By CharCretia V. Di Bartolo
Changes related to the COVID-19 crisis and the construction and surety industries are still occurring; some data in this article may have changed from the time of article submission and the publication date.
On June 30, 2020, the Rhode Island Superior Court issued a decision, Providence Builders, LLC v. Costa Brothers Masonry, Inc. and Travelers Casualty and Surety Co. of America, PC-2019-7689 (R.I. Super. June 30, 2020), in which it fully discharged an AIA A312 performance bond (Bond), declaring the bond to be null and void due to an obligee’s failure to comply fully with Sections 3.2 and 3.3 of the Bond. In doing so, the court followed the overwhelming precedent in other jurisdictions, which have held that the obligee’s obligations outlined in Section 3 of the Bond are conditions precedent that must occur before the surety is obligated to respond and that actions taken by the obligee that deprive the surety of its right to participate in and choose how the surety will satisfy its obligations under the bond discharge the surety “in toto.”
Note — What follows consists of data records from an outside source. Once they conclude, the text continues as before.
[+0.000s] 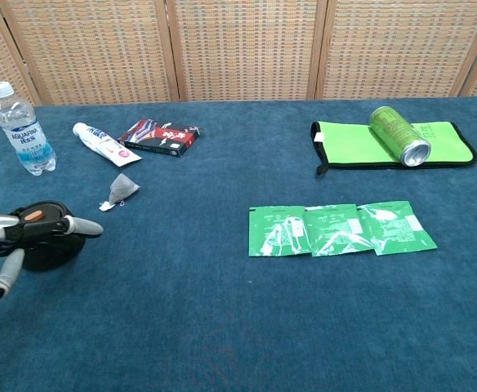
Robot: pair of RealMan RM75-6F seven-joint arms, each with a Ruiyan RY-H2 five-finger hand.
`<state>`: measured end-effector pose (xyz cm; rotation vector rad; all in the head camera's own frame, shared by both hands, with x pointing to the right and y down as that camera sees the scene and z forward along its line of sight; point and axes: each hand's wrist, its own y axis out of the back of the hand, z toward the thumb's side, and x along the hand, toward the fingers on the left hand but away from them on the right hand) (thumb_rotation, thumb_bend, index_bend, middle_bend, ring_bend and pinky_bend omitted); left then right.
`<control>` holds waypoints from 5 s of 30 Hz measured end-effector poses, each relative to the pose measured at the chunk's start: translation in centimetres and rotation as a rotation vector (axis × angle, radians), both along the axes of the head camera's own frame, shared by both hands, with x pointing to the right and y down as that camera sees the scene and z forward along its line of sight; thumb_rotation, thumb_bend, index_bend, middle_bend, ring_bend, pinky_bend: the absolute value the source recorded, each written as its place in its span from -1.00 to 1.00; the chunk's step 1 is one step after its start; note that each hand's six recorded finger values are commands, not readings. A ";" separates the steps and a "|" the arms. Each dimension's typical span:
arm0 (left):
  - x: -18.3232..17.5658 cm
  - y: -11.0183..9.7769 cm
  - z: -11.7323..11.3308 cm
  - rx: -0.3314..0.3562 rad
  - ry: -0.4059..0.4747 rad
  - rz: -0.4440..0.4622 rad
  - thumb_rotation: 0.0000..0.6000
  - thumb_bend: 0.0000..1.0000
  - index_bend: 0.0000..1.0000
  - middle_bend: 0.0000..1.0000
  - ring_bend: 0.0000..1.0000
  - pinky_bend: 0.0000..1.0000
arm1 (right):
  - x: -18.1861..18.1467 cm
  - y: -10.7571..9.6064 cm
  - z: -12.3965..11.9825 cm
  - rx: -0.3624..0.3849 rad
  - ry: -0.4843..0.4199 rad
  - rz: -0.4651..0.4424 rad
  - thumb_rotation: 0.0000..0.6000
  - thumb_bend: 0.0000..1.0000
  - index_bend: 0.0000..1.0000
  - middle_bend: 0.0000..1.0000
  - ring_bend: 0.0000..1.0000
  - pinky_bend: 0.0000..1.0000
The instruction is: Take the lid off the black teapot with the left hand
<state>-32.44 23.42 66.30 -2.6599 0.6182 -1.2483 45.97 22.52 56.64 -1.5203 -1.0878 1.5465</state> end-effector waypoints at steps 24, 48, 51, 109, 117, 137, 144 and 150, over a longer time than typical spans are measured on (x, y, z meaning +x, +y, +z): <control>-9.5 -4.1 -1.2 0.093 -0.106 -0.173 1.00 0.51 -1.00 -1.00 -1.00 -1.00 | -0.2 0.1 0.2 -0.011 0.000 0.001 1.00 -1.00 -1.00 -1.00 -1.00 -1.00; -10.4 -10.1 -0.6 0.244 -0.427 -0.280 1.00 0.18 -0.33 -1.00 -1.00 -1.00 | 0.2 -0.1 0.3 -0.023 -0.029 0.017 1.00 -1.00 -1.00 -1.00 -1.00 -1.00; -10.1 -9.8 0.3 0.216 -0.454 -0.272 1.00 0.15 -0.27 -1.00 -1.00 -1.00 | 0.3 -0.1 0.4 -0.026 -0.032 0.020 1.00 -1.00 -1.00 -1.00 -1.00 -1.00; -9.8 -10.6 3.7 0.235 -0.591 -0.280 1.00 -0.15 -0.12 -1.00 -1.00 -1.00 | 0.7 -0.3 0.8 -0.044 -0.055 0.034 1.00 -1.00 -1.00 -1.00 -1.00 -1.00; -9.7 -10.7 3.8 0.240 -0.589 -0.284 1.00 -0.15 -0.11 -1.00 -1.00 -1.00 | 0.8 -0.3 0.8 -0.046 -0.057 0.036 1.00 -1.00 -1.00 -1.00 -1.00 -1.00; -9.7 -10.6 3.7 0.258 -0.592 -0.283 1.00 -0.15 -0.11 -1.00 -1.00 -1.00 | 0.8 -0.3 0.8 -0.046 -0.062 0.040 1.00 -1.00 -1.00 -1.00 -1.00 -1.00; -9.4 -10.4 4.0 0.255 -0.593 -0.278 1.00 -0.15 0.03 -1.00 -1.00 -1.00 | 0.9 -0.4 0.7 -0.045 -0.063 0.042 1.00 -1.00 -1.00 -1.00 -1.00 -1.00; -9.3 -10.4 4.0 0.262 -0.600 -0.278 1.00 -0.15 0.16 -1.00 -1.00 -1.00 | 0.9 -0.4 0.6 -0.041 -0.064 0.042 1.00 -1.00 -1.00 -1.00 -1.00 -1.00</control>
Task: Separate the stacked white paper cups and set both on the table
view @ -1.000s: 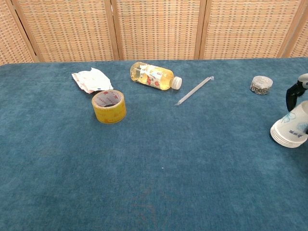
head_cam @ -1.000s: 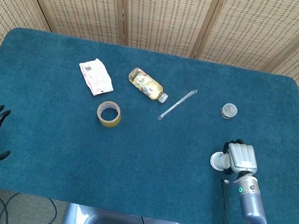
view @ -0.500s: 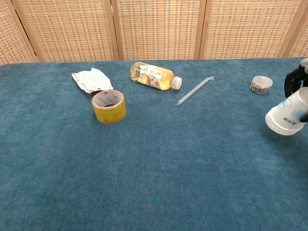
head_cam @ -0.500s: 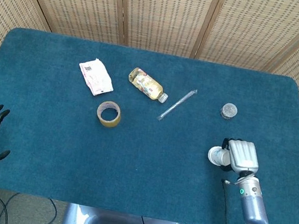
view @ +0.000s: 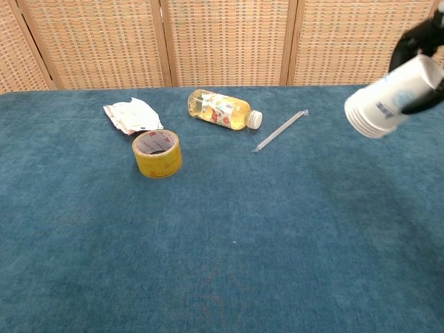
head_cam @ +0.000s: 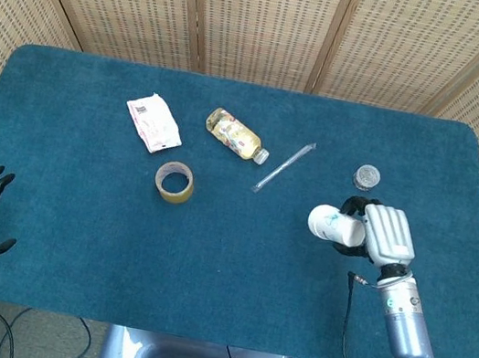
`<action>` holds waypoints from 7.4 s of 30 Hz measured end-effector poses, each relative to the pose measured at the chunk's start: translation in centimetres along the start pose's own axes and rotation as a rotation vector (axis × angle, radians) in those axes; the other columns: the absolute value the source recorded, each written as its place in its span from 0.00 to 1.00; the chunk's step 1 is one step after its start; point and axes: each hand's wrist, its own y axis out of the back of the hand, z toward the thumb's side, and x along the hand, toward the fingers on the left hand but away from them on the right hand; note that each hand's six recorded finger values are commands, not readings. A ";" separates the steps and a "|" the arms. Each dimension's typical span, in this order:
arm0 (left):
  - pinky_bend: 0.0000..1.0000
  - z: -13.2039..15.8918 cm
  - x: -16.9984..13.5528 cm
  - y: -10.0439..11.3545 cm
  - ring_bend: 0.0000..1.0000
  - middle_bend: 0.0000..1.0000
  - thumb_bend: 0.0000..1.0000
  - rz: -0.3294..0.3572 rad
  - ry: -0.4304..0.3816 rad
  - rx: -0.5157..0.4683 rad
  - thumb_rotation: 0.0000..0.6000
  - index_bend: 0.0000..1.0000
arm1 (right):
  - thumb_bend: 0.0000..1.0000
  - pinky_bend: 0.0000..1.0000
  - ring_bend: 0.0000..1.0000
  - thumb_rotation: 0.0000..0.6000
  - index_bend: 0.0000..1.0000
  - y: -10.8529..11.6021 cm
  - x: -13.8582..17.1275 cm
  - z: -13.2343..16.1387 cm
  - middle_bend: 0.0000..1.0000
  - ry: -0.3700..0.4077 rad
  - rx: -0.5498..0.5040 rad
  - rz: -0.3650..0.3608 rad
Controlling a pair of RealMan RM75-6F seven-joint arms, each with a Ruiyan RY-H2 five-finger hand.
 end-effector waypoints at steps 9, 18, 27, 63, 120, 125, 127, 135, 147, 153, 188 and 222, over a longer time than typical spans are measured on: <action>0.00 -0.5 0.6 -0.6 0.00 0.00 0.18 -0.019 0.008 -0.026 1.00 0.00 | 0.15 0.67 0.45 1.00 0.70 0.4 -0.4 5.7 0.60 0.093 -0.245 0.037; 0.00 -1.2 1.2 -1.1 0.00 0.00 0.18 -0.034 0.019 -0.050 1.00 0.00 | 0.15 0.67 0.45 1.00 0.70 0.0 -1.5 9.3 0.60 0.141 -0.311 0.066; 0.00 -1.4 1.7 -1.9 0.00 0.00 0.18 -0.061 0.026 -0.060 1.00 0.00 | 0.15 0.67 0.45 1.00 0.70 0.7 -2.2 11.3 0.60 0.153 -0.392 0.058; 0.00 16.6 13.7 -3.6 0.00 0.00 0.18 -0.168 -0.246 -1.200 1.00 0.28 | 0.15 0.67 0.45 1.00 0.70 0.6 -6.6 12.2 0.60 0.127 -0.475 0.101; 0.00 28.1 18.4 -5.9 0.00 0.00 0.25 -0.424 -0.481 -1.352 1.00 0.49 | 0.15 0.67 0.45 1.00 0.70 -0.3 -6.4 11.5 0.60 0.124 -0.423 0.137; 0.00 28.6 18.4 -6.2 0.00 0.00 0.27 -0.433 -0.481 -1.354 1.00 0.49 | 0.15 0.67 0.45 1.00 0.70 -0.3 -6.3 11.4 0.60 0.123 -0.419 0.138; 0.00 28.7 18.5 -6.3 0.00 0.00 0.27 -0.433 -0.480 -1.354 1.00 0.49 | 0.15 0.67 0.45 1.00 0.70 -0.4 -6.3 11.4 0.60 0.124 -0.413 0.138; 0.00 29.9 18.6 -6.2 0.00 0.00 0.28 -0.444 -0.493 -1.347 1.00 0.49 | 0.15 0.67 0.45 1.00 0.70 -0.3 -6.1 11.2 0.60 0.126 -0.412 0.137; 0.00 31.3 18.3 -6.2 0.00 0.00 0.29 -0.455 -0.505 -1.356 1.00 0.49 | 0.15 0.67 0.45 1.00 0.70 -0.4 -5.6 11.4 0.60 0.133 -0.413 0.148; 0.00 31.5 18.3 -6.2 0.00 0.00 0.32 -0.459 -0.506 -1.361 1.00 0.49 | 0.15 0.67 0.45 1.00 0.70 -0.5 -5.5 11.5 0.60 0.136 -0.408 0.148; 0.00 31.3 18.2 -6.8 0.00 0.00 0.38 -0.471 -0.470 -1.412 1.00 0.66 | 0.15 0.67 0.45 1.00 0.70 -1.2 -5.6 11.3 0.60 0.126 -0.377 0.160; 0.00 26.4 18.1 -6.2 0.00 0.01 0.38 -0.384 -0.401 -1.297 1.00 0.66 | 0.15 0.67 0.45 1.00 0.70 1.2 -4.5 8.5 0.60 0.076 -0.326 0.097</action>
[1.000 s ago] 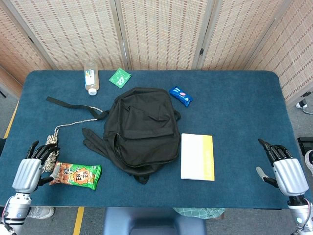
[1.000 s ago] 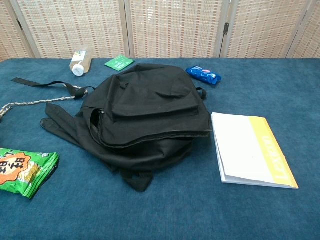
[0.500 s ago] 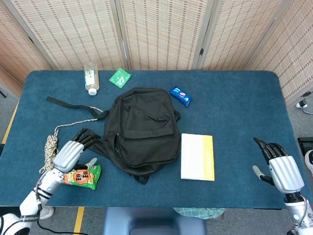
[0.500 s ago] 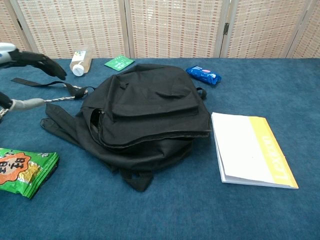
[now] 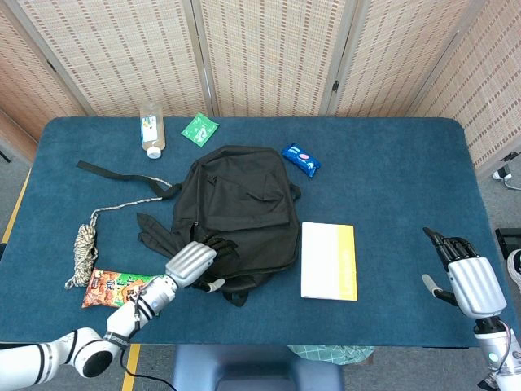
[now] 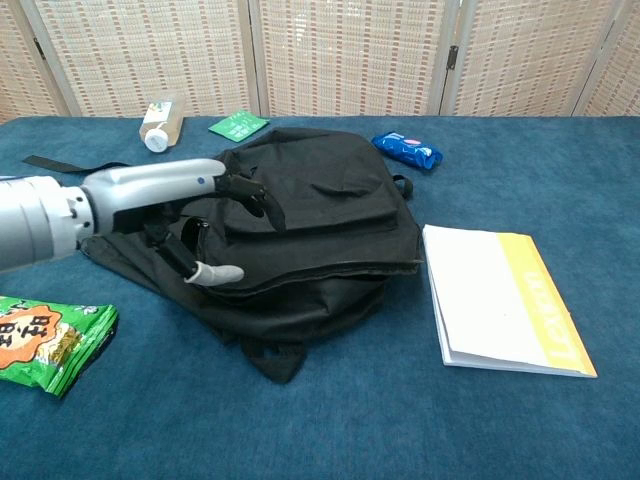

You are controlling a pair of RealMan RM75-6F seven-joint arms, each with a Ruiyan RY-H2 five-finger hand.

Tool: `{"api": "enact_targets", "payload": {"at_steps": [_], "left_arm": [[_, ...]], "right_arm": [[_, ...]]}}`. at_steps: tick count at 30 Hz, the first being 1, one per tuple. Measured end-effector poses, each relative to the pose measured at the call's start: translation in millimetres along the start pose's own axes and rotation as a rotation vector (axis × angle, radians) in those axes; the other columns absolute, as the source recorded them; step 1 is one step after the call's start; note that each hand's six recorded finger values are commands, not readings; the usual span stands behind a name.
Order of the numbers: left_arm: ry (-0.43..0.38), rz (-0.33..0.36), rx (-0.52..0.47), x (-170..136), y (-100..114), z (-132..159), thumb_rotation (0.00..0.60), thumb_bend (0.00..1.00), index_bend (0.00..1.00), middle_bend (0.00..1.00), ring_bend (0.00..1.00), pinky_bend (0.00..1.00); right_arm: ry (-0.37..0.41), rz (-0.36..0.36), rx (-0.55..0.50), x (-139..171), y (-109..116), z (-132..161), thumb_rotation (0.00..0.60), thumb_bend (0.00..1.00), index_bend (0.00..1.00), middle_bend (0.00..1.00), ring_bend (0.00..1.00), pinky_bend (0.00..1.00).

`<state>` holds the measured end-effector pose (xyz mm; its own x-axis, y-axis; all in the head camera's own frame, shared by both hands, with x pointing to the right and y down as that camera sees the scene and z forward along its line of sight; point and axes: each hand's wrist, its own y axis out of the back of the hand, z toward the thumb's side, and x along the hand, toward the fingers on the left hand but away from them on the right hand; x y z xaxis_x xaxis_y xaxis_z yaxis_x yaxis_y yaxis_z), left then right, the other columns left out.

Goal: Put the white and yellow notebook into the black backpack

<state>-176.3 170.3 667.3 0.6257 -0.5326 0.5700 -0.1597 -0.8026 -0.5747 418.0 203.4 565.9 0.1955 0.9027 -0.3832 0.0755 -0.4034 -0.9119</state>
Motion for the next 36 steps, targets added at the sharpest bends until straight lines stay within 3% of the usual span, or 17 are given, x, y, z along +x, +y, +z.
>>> {"api": "enact_targets", "payload": {"at_steps": [6, 14, 25, 29, 36], "left_arm": [[0.034, -0.021, 0.035, 18.6, -18.3, 5.5, 0.6, 0.39, 0.31, 0.21, 0.18, 0.0], [0.1, -0.04, -0.004, 33.7, -34.2, 5.0, 0.6, 0.39, 0.32, 0.21, 0.18, 0.0], [0.194, 0.04, -0.082, 31.5, -21.6, -12.6, 0.6, 0.41, 0.41, 0.21, 0.21, 0.0], [0.208, 0.058, -0.107, 30.3, -19.1, -15.9, 0.6, 0.45, 0.45, 0.23, 0.23, 0.0], [0.228, 0.095, -0.122, 34.2, -20.0, -19.7, 0.6, 0.6, 0.6, 0.31, 0.29, 0.03]], "right_arm": [[-0.013, 0.001, -0.008, 1.2, -0.2, -6.3, 0.6, 0.33, 0.1, 0.21, 0.26, 0.23], [-0.011, 0.004, -0.018, 1.9, -2.8, -8.3, 0.6, 0.33, 0.1, 0.21, 0.26, 0.23], [-0.015, 0.014, -0.027, 4.3, -6.5, -10.7, 0.6, 0.33, 0.1, 0.21, 0.26, 0.23], [-0.014, 0.013, -0.029, 4.6, -6.8, -10.4, 0.6, 0.33, 0.1, 0.21, 0.26, 0.23], [-0.016, 0.009, -0.029, 5.8, -5.4, -11.2, 0.6, 0.33, 0.1, 0.21, 0.26, 0.23]]}}
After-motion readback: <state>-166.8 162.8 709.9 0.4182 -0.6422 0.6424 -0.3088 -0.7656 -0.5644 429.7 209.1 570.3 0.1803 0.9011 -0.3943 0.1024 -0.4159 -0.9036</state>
In Providence Builders, the plaintiff/obligee, Providence Builders LLC (PBLLC), was the construction manager for a project known as The Commons at PVD Station located in Providence, RI (Project). PBLLC subcontracted with the defendant/principal, Costa Brothers Masonry, Inc. (Costa), to perform certain masonry work on the Project. Travelers Casualty & Surety Company (Travelers) issued an A312 performance bond (2010 form) with Costa as principal and PBLLC as obligee.
PBLLC notified Costa and Travelers of a potential default pursuant to paragraph 16.2 of the subcontract and requested a conference pursuant to Section 3.1 of the Bond. At the Section 3.1 meeting, both PBLLC and Costa complained about each other’s performance on the Project. Nevertheless, both PBLLC and Costa agreed to continue to work together to complete the Project. After the Section 3.1 meeting, conflicts continued between PBLLC and Costa. There were numerous communications between PBLLC and Costa regarding Project issues, on which the parties copied Travelers; and PBLLC issued several 24-hour notice letters to Costa. PBLLC, however, did not terminate Costa and instead hired a replacement subcontractor to complete Costa’s work. PBLCC finally defaulted and terminated Costa but only after the replacement mason had completed Costa’s work. PBLLC filed suit against both Costa and Travelers two days after terminating Costa.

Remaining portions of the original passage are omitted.